JavaScript is at the heart of web apps, where DOM, CSS, and logic are married.
Sure, you can bypass it using server side scripting or languages that convert
to JS, but in the end, you're trying to sew a dress using only hotglue. It'll
work, but it's the wrong tool for the job, and it'll lead you down a road of
pain and headaches.

I'd recommend collaborating with someone who knows JavaScript well, then you
can focus on backend logic and collaborate on other pieces.

------
krapp
You may have to learn to put up with it. It's not the end of the world. It's
just a scripting language, just suck it up and deal.

There are any number of js frameworks which will probably abstract away most
of the headaches you might have, and depending on what you're actually trying
to accomplish, you may not need a lot of js at all. If you don't want to use
client-side templating, for instance, and there's no reason to, then just skip
it. Push as much of it to the backend in the language of your choice as you
can.

But javascript, when you need scripting in the browser, is kind of
unavoidable.

Also consider [http://www.amazon.com/JavaScript-Good-Parts-Douglas-
Crockfor...](http://www.amazon.com/JavaScript-Good-Parts-Douglas-
Crockford/dp/0596517742) \- your expectations from working with other
languages may be getting in the way of your writing javascript properly and
effectively.

 _(or do what a lot of other people do and work with a language that compiles
to js and you can pretend you live in an alternate universe where you 're not
working with javascript even though you really are.)_

------
smoyer
I'd recommend using Errai
([http://erraiframework.org/](http://erraiframework.org/)) ... you get to
program in a well-known, type-safe language and much of the JavaEE
infrastructure is extended into the browser. Errai is based on GWT but allows
the use of HTML as the templating language (instead of UiBinder which is GWT's
XML-based templating function).

One great thing about both Errai and GWT projects is that they're optimized
for many browsers and the compiler abstracts away the differences between
browsers (by compiling a version of the application for each).

------
angersock
You can't even spell correctly--no wonder you hate Javascript.

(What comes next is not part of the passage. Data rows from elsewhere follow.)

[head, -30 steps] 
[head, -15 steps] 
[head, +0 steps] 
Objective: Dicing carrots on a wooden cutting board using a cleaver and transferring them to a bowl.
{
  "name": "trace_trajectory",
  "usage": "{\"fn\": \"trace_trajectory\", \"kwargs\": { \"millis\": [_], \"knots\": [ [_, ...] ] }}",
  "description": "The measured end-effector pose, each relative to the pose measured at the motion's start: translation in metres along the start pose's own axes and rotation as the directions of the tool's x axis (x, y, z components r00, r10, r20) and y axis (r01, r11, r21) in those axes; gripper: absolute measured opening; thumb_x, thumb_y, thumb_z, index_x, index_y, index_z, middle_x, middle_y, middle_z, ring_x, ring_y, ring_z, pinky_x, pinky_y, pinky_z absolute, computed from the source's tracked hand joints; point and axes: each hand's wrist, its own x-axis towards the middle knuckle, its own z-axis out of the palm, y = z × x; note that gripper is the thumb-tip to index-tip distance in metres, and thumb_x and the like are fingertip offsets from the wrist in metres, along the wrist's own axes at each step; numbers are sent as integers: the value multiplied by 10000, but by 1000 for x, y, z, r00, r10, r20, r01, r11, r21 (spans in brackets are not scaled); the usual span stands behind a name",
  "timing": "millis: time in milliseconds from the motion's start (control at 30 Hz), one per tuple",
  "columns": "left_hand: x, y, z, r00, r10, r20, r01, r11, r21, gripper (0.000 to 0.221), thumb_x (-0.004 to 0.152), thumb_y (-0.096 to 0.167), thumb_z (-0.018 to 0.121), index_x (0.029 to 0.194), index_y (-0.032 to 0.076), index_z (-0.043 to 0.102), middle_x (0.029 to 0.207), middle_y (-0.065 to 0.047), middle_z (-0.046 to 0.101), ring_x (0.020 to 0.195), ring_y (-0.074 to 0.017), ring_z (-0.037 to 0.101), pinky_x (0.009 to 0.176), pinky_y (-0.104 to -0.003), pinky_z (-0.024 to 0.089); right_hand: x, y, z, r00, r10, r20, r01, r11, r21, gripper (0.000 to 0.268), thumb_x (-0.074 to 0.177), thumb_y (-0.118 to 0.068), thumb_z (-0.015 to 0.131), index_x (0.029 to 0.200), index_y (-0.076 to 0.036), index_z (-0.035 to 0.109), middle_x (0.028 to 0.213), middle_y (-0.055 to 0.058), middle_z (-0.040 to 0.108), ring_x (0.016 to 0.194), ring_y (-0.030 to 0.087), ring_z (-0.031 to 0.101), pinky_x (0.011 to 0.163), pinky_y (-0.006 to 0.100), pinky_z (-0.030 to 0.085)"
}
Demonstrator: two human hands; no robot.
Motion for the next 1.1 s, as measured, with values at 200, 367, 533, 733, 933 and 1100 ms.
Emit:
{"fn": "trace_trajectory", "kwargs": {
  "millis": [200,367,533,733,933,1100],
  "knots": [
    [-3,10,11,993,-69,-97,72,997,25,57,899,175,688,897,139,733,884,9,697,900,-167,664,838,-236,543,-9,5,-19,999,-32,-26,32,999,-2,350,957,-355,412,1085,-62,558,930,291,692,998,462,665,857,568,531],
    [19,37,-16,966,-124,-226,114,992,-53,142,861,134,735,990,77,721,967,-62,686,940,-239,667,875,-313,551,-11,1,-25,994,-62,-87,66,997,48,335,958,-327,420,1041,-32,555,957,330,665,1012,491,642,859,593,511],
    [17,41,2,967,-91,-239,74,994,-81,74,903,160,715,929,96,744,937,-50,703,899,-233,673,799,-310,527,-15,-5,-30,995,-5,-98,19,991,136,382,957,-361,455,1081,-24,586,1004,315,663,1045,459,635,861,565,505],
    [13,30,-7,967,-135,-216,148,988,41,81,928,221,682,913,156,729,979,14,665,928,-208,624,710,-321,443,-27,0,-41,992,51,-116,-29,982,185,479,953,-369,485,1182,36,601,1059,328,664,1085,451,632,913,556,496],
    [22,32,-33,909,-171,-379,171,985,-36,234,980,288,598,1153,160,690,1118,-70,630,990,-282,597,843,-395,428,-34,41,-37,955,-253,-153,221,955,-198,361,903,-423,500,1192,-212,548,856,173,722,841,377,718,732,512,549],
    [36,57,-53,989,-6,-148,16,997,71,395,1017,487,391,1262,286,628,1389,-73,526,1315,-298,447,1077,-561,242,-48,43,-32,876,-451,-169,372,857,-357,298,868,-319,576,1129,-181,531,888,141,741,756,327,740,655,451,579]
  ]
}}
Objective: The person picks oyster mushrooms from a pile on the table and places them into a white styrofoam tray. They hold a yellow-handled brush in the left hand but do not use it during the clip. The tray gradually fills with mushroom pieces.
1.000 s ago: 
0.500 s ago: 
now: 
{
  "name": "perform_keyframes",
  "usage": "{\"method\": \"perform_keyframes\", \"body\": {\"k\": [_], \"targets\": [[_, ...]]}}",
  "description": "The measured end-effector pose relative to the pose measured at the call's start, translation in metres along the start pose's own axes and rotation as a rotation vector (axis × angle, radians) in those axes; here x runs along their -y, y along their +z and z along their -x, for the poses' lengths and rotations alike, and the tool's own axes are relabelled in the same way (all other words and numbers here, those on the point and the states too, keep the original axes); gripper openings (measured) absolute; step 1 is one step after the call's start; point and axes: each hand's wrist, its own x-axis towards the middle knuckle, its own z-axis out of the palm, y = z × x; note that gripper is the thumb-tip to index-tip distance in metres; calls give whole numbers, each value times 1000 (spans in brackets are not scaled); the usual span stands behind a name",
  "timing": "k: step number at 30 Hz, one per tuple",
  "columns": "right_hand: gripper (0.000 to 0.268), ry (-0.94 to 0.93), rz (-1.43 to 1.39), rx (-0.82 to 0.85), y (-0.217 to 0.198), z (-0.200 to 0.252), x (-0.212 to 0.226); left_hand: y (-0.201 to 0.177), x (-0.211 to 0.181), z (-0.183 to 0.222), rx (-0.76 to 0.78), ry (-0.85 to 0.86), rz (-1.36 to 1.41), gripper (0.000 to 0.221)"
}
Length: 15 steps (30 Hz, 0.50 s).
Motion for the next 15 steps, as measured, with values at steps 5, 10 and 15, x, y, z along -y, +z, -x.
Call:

It's a fairly small language and if you refer to simple best practices (as
outlined in, say, _Javascript: The Good Parts_ ) you won't have a bad time at
all.

It's the first language to introduce closures to the masses, the only language
that is really _at home_ in an HTML document (some newcomers aside), and on
the server it's quite easy to quickly bash something together in Node.

Blindly declaring that you hate the _lingua franca_ of webapps is pretty
difficult road to hoe. What's your issue?

------
mindcrime
_But i wana make a webapp, how should i go about building a web app without
touching javascript_

Use Java.

[http://pivot.apache.org](http://pivot.apache.org)

Demos, no javascript required.

[http://pivot.apache.org/demos/](http://pivot.apache.org/demos/)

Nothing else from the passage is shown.